Holbrook, Cabot & Rollins Corp. v. Sperling
Decision Date | 09 January 1917 |
Docket Number | 56. |
Court | U.S. Court of Appeals — Second Circuit |
Parties | HOLBROOK, CABOT & ROLLINS CORP. v. SPERLING. |
Benjamin Patterson, of New York City (George Bell, of New York City, of counsel), for plaintiff in error.
Baltrus S. Yankaus, of New York City (Frank J. Felbel, of New York City, of counsel), for defendant in error.
Before COXE, WARD, and HOUGH, Circuit Judges.
HOUGH, Circuit Judge (after stating the facts as above).
This action is at law, and the complaint does not attempt to allege fraud. The plaintiff below can read and write, and admitted that he had read at least a portion of the release he signed, but averred that it did not represent all of the promises made to him by the representative of his employer who settled the claim, viz. it omitted the agreement for life employment.
Under the pleadings in this action and the facts shown the release was a bar.

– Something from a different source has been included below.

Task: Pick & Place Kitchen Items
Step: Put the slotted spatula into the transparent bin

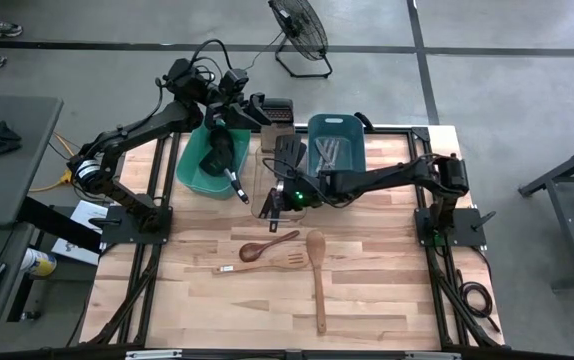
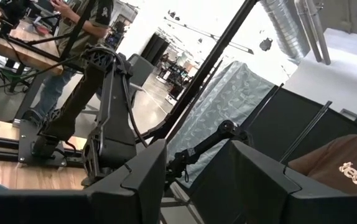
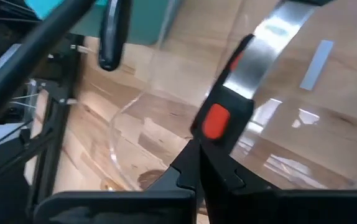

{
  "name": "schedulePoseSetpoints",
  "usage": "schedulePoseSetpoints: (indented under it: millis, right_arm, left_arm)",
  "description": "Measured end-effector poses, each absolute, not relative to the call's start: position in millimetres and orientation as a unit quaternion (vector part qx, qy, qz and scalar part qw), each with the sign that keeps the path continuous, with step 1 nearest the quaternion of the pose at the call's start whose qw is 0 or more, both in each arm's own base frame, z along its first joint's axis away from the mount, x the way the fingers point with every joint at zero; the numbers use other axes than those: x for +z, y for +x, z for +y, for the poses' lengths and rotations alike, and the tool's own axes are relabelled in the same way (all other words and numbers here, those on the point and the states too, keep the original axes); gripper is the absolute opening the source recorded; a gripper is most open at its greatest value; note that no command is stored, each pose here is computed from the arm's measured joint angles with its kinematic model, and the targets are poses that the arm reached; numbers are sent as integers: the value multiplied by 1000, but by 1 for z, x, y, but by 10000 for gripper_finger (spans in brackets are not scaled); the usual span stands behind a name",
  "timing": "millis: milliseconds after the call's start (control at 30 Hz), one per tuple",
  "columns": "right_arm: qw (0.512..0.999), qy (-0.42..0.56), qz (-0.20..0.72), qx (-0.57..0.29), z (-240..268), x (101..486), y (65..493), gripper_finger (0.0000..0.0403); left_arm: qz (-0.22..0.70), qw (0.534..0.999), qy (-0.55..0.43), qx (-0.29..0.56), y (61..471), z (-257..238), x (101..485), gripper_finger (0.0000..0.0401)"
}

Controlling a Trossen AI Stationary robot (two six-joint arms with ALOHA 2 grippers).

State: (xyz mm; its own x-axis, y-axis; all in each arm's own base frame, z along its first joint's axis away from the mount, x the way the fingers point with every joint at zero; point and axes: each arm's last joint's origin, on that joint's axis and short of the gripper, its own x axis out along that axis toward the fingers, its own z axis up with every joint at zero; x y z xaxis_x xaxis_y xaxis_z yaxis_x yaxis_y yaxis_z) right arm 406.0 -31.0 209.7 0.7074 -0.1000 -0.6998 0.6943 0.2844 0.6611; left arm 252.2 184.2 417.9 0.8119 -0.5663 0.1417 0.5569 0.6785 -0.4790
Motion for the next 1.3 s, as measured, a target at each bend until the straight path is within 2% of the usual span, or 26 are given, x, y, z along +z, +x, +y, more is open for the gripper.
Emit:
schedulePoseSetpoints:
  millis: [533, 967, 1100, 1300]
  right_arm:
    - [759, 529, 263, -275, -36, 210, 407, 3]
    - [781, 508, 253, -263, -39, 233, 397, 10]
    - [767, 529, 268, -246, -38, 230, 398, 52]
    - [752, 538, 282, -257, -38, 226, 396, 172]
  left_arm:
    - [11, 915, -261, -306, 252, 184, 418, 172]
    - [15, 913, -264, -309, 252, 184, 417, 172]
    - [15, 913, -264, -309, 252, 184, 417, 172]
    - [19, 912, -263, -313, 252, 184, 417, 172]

Where fraud is asserted, a plaintiff may admit that he signed a paper called a release, yet assert that he did not execute it as a release; and if the jury finds fraud in the execution of the instrument it may be held for naught. De Lamar v. Herdeley, 167 F. 530, 93 C.C.A. 239; and see Drobney v. Lukens, etc., Co., 204 F. 11, 122 C.C.A. 325. This is as far as it was possible to go in an action at law, where a release under seal had been pleaded. On this plaintiff's own story, there was no more than an omission from a document intended as a release, and which the plaintiff examined before execution being able to read and understand it. Even mutual mistake will not at law overcome such a document, nothing but proven fraud in its execution will do that. His remedy, if any, was in equity.
Judgment reversed, with costs, and cause remanded for a new trial.